Goodbye Mr Higgs

The only Higgs definitely spotted
Or not. There have been a lot of rumours flying around the physics world as to whether or not the latest batch of info from CERN, released tomorrow, would include a sighting of the infamous Higgs boson. Frankly, as rumours go they don't have the same bite as a good sex scandal, but, hey, this science.

The search for the Higgs is, of course, one of the main justifications for building the LHC. This is a hypothetical particle that may be responsible for giving some of the other particles their mass. But something that the newspapers don't seem to grasp is that the LHC would be just as much a success if it showed that the Higgs doesn't exist. Personally, I'd prefer it if it doesn't.

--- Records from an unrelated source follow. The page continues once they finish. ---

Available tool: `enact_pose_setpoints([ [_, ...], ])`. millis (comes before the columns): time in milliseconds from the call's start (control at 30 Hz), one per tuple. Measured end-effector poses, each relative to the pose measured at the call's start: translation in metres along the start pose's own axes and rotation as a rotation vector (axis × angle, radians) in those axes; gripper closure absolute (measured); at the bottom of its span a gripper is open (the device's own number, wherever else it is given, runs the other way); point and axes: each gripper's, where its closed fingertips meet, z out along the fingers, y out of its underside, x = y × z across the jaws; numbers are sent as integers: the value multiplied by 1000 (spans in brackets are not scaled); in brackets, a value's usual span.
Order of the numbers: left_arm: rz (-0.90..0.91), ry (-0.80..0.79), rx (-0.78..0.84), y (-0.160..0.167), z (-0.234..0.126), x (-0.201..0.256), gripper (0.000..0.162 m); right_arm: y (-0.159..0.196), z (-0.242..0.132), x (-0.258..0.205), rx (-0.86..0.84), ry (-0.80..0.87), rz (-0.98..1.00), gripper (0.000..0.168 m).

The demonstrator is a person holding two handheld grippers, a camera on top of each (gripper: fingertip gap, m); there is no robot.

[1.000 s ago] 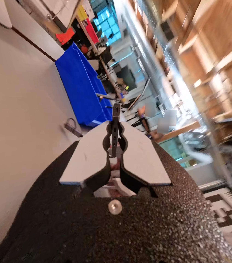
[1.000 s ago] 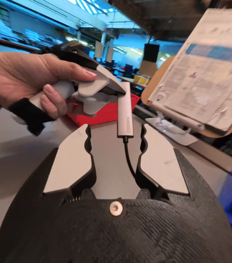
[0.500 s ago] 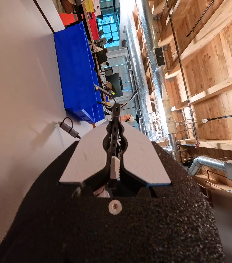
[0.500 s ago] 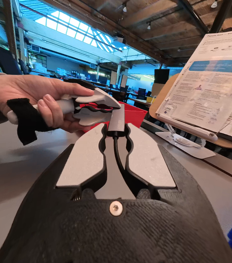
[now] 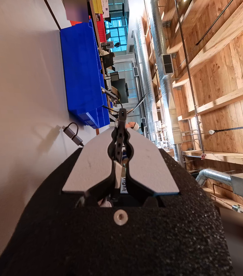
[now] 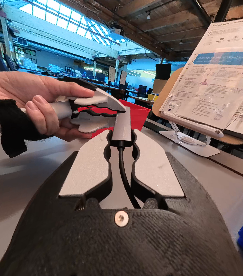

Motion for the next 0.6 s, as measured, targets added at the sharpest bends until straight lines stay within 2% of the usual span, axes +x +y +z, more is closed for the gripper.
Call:
enact_pose_setpoints([
  [200, 167, -54, 18, -3, -2, -5, 152, 4, 1, 1, -33, 4, 76, 144],
  [300, 420, -103, 77, -14, -13, 4, 142, 2, -5, 15, -3, 51, 132, 144],
  [400, 765, -207, 75, -27, -30, 21, 135, 3, -13, 32, 1, 110, 153, 144],
  [500, 1099, -385, -3, -57, -58, 33, 134, 2, -15, 38, 10, 134, 165, 144],
  [600, 1372, -762, -116, -122, -105, 24, 133, 4, -12, 34, -8, 126, 137, 144],
])
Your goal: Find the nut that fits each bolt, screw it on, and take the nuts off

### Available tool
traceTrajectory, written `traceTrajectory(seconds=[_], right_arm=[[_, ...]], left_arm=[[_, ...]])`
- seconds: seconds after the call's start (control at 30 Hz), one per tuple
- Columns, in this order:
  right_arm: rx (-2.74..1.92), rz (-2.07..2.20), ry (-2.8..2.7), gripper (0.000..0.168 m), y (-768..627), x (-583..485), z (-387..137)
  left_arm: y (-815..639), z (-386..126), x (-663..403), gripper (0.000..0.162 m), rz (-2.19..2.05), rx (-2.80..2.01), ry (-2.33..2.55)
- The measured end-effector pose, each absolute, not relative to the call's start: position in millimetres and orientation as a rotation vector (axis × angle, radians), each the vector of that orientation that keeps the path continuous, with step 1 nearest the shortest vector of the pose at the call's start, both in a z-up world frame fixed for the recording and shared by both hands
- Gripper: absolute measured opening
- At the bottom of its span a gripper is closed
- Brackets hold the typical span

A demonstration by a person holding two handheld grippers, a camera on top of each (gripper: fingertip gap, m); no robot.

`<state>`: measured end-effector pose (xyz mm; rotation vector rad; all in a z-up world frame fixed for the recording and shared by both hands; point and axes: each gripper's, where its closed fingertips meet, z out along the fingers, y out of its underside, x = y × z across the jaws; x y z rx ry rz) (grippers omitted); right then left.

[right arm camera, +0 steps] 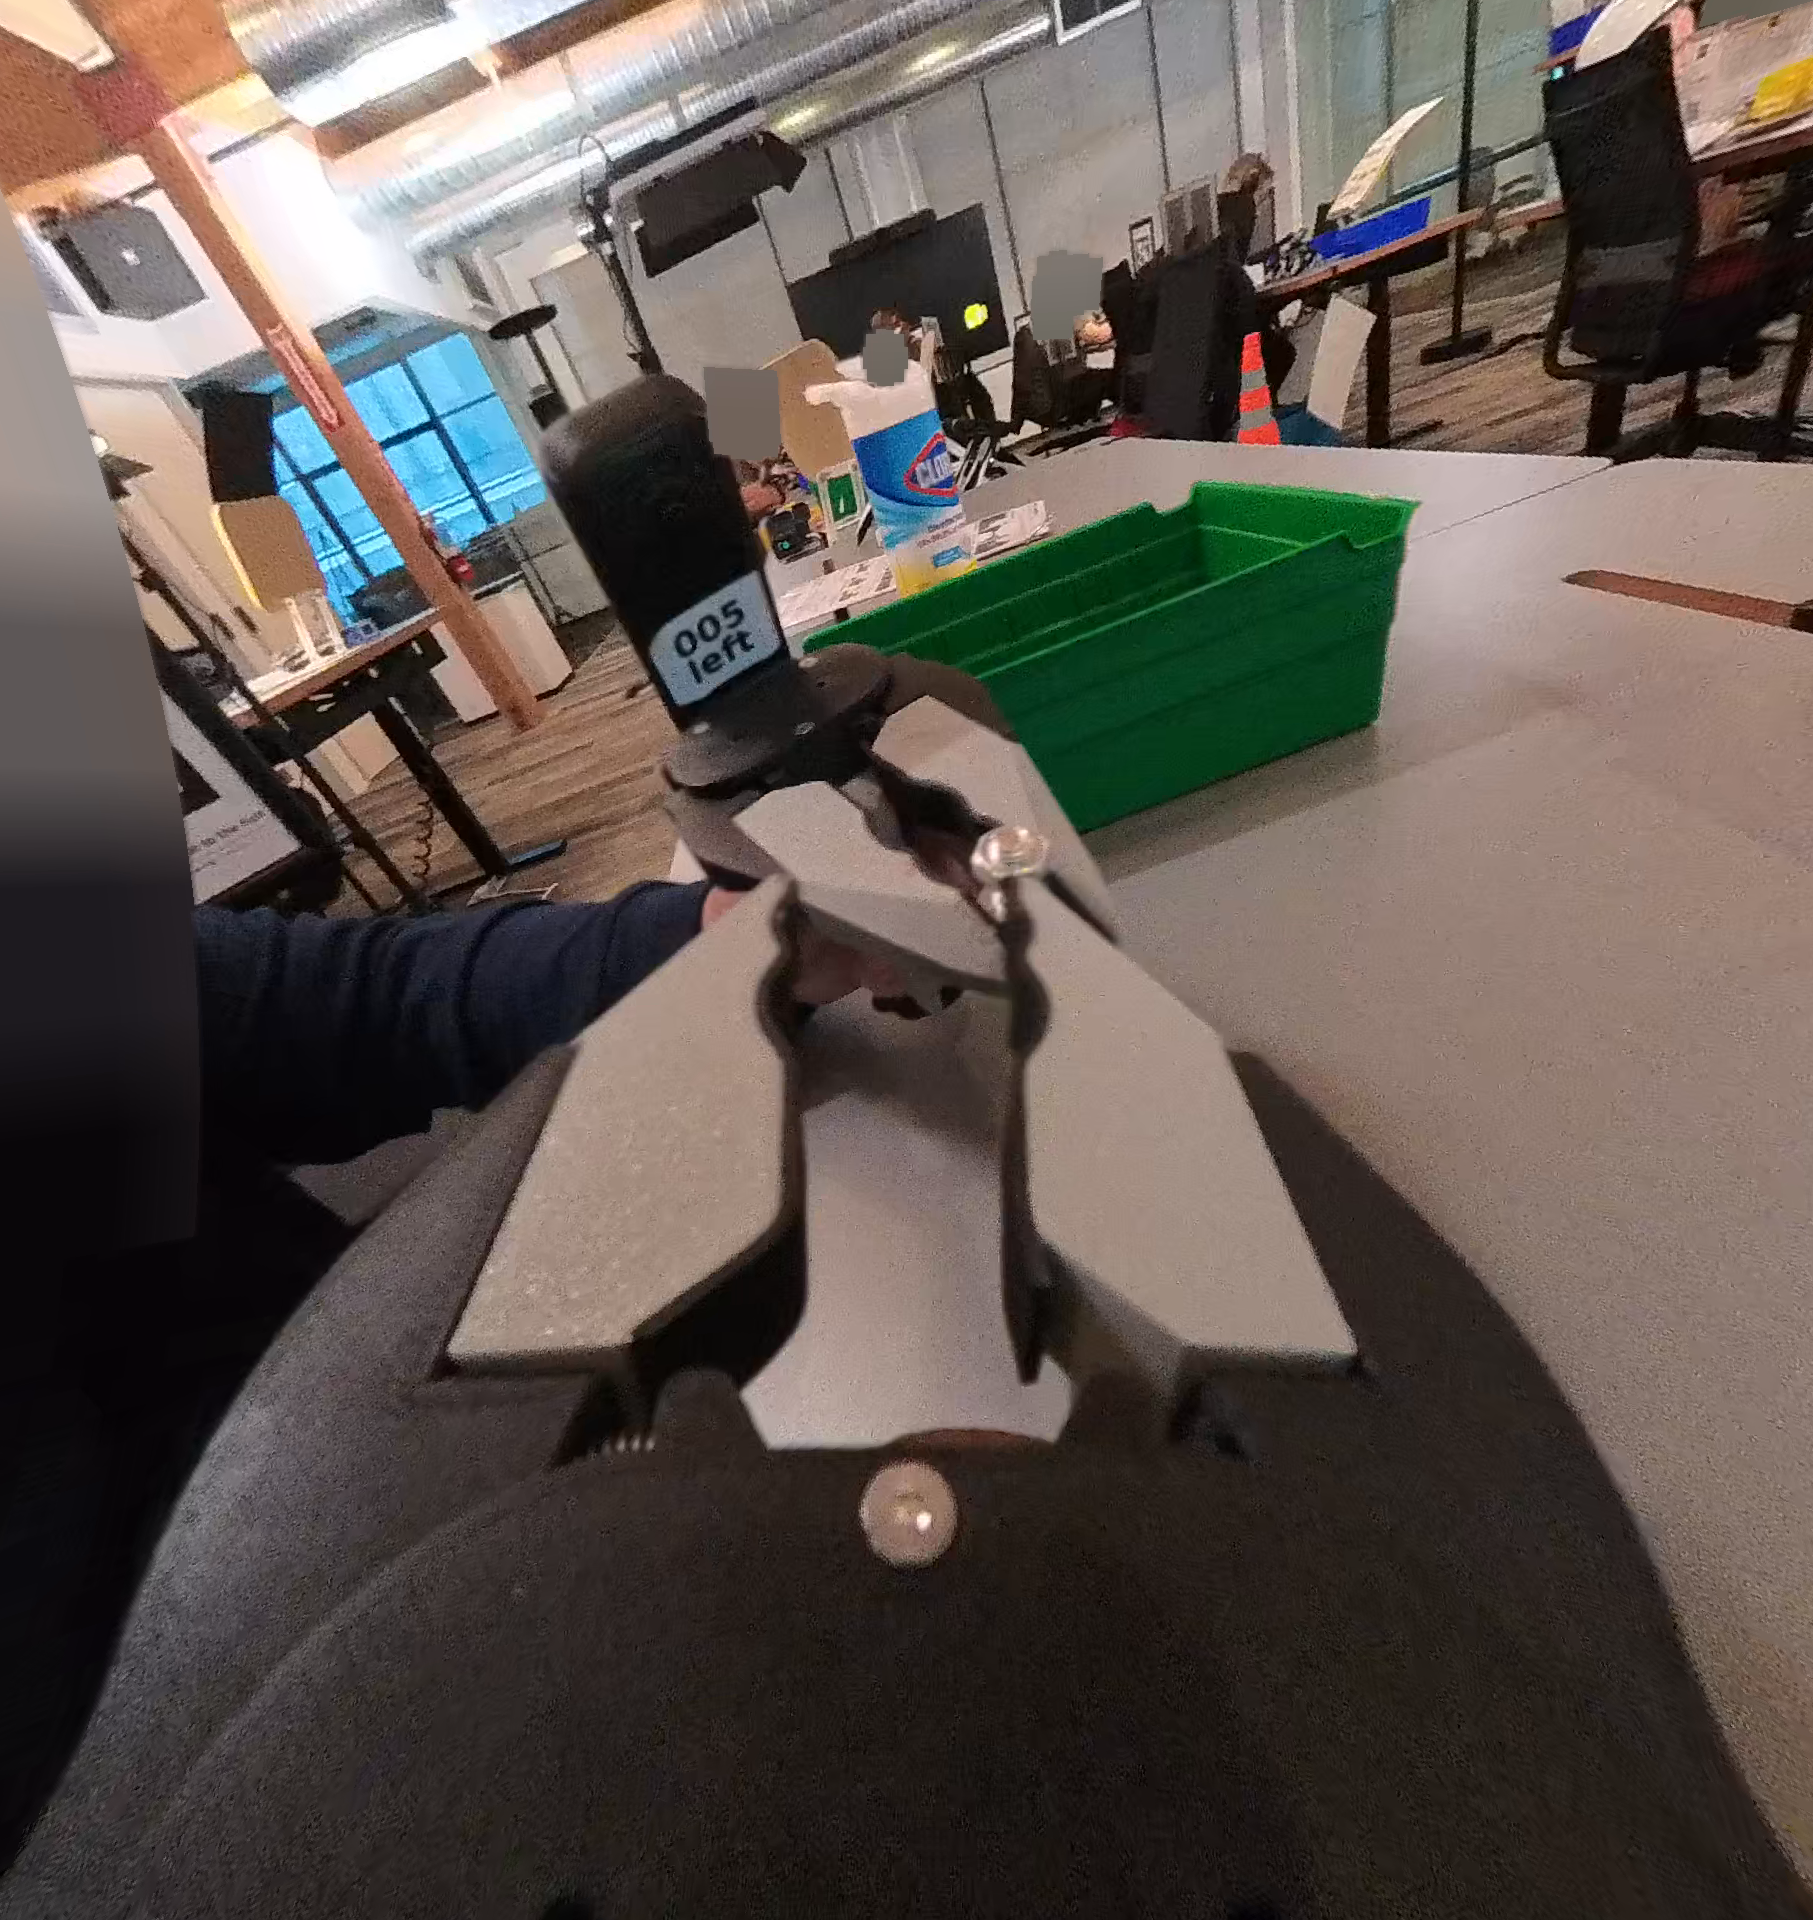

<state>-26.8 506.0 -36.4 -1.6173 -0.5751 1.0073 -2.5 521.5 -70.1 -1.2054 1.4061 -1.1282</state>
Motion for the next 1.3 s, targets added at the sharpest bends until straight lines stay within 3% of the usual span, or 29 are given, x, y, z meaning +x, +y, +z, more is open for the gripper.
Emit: traceTrajectory(seconds=[0.03, 0.07, 0.17, 0.23, 0.27, 0.37, 0.47, 0.53, 0.57, 0.7, 0.77, 0.83, 1.07, 1.17, 1.3], right_arm=[[-1.581, 1.058, -0.632, 0.003, 497, -29, -31], [-1.555, 1.105, -0.627, 0.005, 494, -29, -25], [-1.588, 1.054, -0.481, 0.035, 514, -12, -28], [-1.671, 0.981, -0.429, 0.042, 527, -8, -41], [-1.682, 0.981, -0.438, 0.041, 528, -11, -44], [-1.720, 0.863, -0.478, 0.011, 530, -17, -52], [-1.778, 0.662, -0.450, 0.011, 536, -10, -56], [-1.775, 0.468, -0.397, 0.011, 536, 13, -49], [-1.750, 0.362, -0.363, 0.011, 531, 30, -36], [-1.698, -0.104, -0.168, 0.011, 486, 146, 31], [-1.832, -0.263, -0.047, 0.011, 465, 216, 35], [-2.045, -0.397, 0.066, 0.011, 452, 285, 9], [-2.819, -0.398, 0.171, 0.013, 432, 383, -174], [-2.657, -0.468, 0.236, 0.019, 448, 396, -145], [-2.290, -0.520, 0.162, 0.028, 470, 364, -42]], left_arm=[[524, -69, -3, 0.012, -1.127, -1.210, 1.393], [525, -69, -4, 0.013, -1.140, -1.214, 1.392], [521, -68, -4, 0.013, -1.165, -1.197, 1.403], [517, -72, -2, 0.012, -1.144, -1.200, 1.430], [515, -74, 0, 0.012, -1.126, -1.198, 1.441], [515, -81, 5, 0.012, -1.058, -1.216, 1.456], [522, -88, 10, 0.013, -0.974, -1.245, 1.443], [523, -100, 13, 0.043, -0.984, -1.312, 1.471], [521, -105, 14, 0.047, -1.009, -1.343, 1.490], [521, -120, 16, 0.045, -0.991, -1.402, 1.540], [519, -123, 17, 0.042, -0.984, -1.400, 1.558], [518, -126, 18, 0.041, -0.962, -1.403, 1.575], [517, -130, 17, 0.036, -0.908, -1.370, 1.598], [520, -131, 14, 0.036, -0.907, -1.380, 1.590], [526, -130, 13, 0.036, -0.930, -1.412, 1.564]])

There are bits of physics which have a kind of neat, natural simplicity. This doesn't necessarily mean that the maths is simple. I would include the notoriously tricksy general relativity in this class. But quite a lot of the more recent physics depends very heavily on complex, intertwined sets of mathematical conjecture - and I really don't like that. My not liking it doesn't make it wrong, but I would prefer it if the whole tangled structure was brought crashing down and someone came up with a more satisfying solution.

So part of me will be happy if the Higgs gets pinned down, because at least we will be making progress - but that happiness will be accompanied by a deep sigh. Because the alternative, whatever it turns out to be, could be more exciting - and much more approachable. Is that irrational? Quite possibly. But it doesn't stop me hoping that they don't find the Higgs boson.